The structure and equipment at the Grimsby Ice Factory site is an important part of Grimsby's fishing heritage. It is a Grade II* listed building that is owned by Associated British Ports. It has been stated that some of the most important and largest refrigeration machinery in the world exists there, and that at one time, Grimsby "was the busiest fishing port in the world". It has been added to the World Monument Fund's biannual World Monuments Watch list, a global list of "buildings of historical importance that are risk of being lost to the elements". The structure has been considered as "the oldest and largest surviving of its type in the world". Furthermore, the building has been listed on the 'Heritage At Risk Register', managed by the English Heritage, an executive non-departmental public body of the British Government, since 2008. In 2018, it was included in Europa Nostra's shortlist of at-risk European cultural landmarks.

==In contemporary times==
In March 2015, Grimsby residents suggested that the factory be covered to hide it from view during the upcoming World Seafood Congress event in September, with the rationale that the deteriorating building could denigrate the town's image. Graeme Bassett, secretary of the Great Grimsby Ice Factory Trust, suggested that the building could be covered temporarily or that scaffolding could be erected as a solution regarding concerns about the site being an eyesore.

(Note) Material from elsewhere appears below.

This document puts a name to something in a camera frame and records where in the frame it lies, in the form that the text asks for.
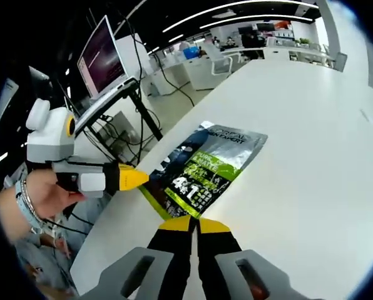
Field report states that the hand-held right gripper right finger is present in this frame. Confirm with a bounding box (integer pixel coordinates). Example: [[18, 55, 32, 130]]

===Great Grimsby Ice Factory Trust===
As of May 2014, Great Grimsby Ice Factory Trust had plans to restore and renovate the site into a leisure complex that would include a pub, cinema and climbing wall. Part of the trust's plan included retaining the machinery on the site for historical purposes. In 2014, the trust attempted to obtain £11 million from the Heritage Lottery Fund, but the request was denied. The site has been owned since 2021 by developer Tom Shutes' company GY 1900 Ltd.